O 11º mandamento

Por ter sido surpreendentemente marcada para as 20h30, a partida de ontem da Seleção Brasileira, no Chile, parecia um indício de desalinho na antiga parceria e nos interesses dos operadores dos direitos de transmissão televisiva das competições sul-americanas. Seria um suposto efeito do escândalo das negociatas, do enfraquecimento de personagens poderosos ou das críticas adesistas e oportunistas à cúpula da velha aliada CBF.
Em tese, o horário desagradaria à hegemônica Rede Globo, que prefere mostrar jogos a partir das 22h, depois do 'Jornal Nacional' e da novela seguinte. Desde a década de 1990, só em raríssimas vezes, quando não foi possível alterar a programação de competições de futebol, a emissora mexeu no momento mais valorizado da sua grade. Até sofreu com isso, por exemplo, ao deixar de exibir o Mundial de Clubes de 2000, que culminou com Corinthians e Vasco na final, no Maracanã.
O jornal 'Folha de S. Paulo', porém, publicou ontem um texto que permite outra interpretação sobre a questão. A estreia brasileira nas Eliminatórias da Copa do Mundo de 2018 seria um trunfo da Globo para concorrer com a novela 'Os Dez Mandamentos', da Record, que estaria causando prejuízos à audiência da principal empresa de comunicação do país.
Havia pontos negativos: a Seleção não vive um dos seus períodos mais animadores; por enquanto, não passou a ressaca da humilhação de 7 a 1 imposta pela Alemanha no Mundial do ano passado, em casa; o astro Neymar, suspenso, não pôde atuar; e o futebol tem atraído menos telespectadores na TV aberta.
Seria, então, uma aposta. O 'Jornal Nacional' foi antecipado para as 20h. 'A Regra do Jogo', protelada para as 22h30. Ainda não se sabe se deu certo a iniciativa.
Entretanto, ela poderia reforçar o movimento de manifestações contrárias à transmissão de jogos às 22h.
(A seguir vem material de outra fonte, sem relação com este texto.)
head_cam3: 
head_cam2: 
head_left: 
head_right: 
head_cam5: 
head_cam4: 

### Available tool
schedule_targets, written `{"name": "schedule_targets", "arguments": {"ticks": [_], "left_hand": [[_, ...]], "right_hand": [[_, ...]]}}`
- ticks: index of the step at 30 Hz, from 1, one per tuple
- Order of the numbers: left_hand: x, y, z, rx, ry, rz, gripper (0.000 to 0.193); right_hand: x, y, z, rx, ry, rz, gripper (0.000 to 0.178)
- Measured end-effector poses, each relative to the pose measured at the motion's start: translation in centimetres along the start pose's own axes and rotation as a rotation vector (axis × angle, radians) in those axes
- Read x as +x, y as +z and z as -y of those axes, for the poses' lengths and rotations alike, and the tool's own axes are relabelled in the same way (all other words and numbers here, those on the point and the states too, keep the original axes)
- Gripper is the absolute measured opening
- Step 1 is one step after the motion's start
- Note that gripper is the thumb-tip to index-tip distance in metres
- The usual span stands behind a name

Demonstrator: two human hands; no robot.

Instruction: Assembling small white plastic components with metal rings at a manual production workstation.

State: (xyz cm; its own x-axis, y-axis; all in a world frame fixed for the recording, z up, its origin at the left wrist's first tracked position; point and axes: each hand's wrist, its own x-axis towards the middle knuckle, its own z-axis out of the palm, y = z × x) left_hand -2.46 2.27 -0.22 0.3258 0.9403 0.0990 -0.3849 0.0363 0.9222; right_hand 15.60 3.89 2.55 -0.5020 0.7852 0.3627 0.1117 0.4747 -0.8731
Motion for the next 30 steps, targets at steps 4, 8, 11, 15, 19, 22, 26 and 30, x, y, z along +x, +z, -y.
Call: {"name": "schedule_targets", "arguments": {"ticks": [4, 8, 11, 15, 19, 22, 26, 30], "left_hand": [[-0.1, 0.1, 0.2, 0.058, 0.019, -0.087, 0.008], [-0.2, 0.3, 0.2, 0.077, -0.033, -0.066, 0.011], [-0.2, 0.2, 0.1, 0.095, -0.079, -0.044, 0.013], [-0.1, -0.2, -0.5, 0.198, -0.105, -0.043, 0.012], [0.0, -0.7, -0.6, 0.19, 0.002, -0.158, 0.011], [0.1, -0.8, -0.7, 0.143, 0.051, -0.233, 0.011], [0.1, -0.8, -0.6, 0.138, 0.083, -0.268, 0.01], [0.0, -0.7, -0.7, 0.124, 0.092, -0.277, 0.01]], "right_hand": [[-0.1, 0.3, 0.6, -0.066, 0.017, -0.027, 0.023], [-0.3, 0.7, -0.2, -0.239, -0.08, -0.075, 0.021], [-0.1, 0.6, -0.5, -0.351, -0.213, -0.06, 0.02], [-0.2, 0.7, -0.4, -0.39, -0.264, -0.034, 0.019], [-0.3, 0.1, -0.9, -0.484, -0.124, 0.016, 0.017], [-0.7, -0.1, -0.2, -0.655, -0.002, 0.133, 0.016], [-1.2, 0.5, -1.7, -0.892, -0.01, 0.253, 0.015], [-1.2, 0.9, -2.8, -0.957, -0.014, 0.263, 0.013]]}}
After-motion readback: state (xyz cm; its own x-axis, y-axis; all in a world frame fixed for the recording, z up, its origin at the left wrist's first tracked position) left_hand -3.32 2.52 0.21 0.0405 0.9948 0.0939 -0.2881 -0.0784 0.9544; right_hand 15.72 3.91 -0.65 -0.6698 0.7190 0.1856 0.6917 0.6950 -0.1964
A própria CBF havia prometido tentar negociar uma readequação às necessidades dos torcedores. Dirigentes de grandes times chegaram a realizar críticas públicas. Na prática, todos sempre se submeteram à vontade da Globo, que, graças a seus anunciantes, banca a maior fonte de arrecadação dos clubes: as cotas de participação em torneios.
Durante disputas pelos direitos da Série A do Campeonato Brasileiro, outras emissoras prometeram atender aos apelos por partidas mais cedo. Em vão. Agora, a Record pode ajudar a mudar isso, se a Globo entender que é mais vantajoso empurrar a novela e seus reality shows para depois do futebol - até para poder exibir cenas impróprias ao horário anterior.
O próximo duelo da Seleção, terça-feira, em Fortaleza, contra a Venezuela, já está agendado para as 22h. Mas no futuro, quem sabe, não seja necessário os torcedores ficarem acordados tão tarde, tendo compromissos no início da manhã seguinte. Nem seja penoso e arriscado voltar para casa no início da madrugada nas violentas cidades brasileiras, com transporte público precário. Porque, afinal, os jogos profissionais acontecem para alguém assistir - em estádios e pela TV. E seus horários deveriam atender às condições dos espectadores.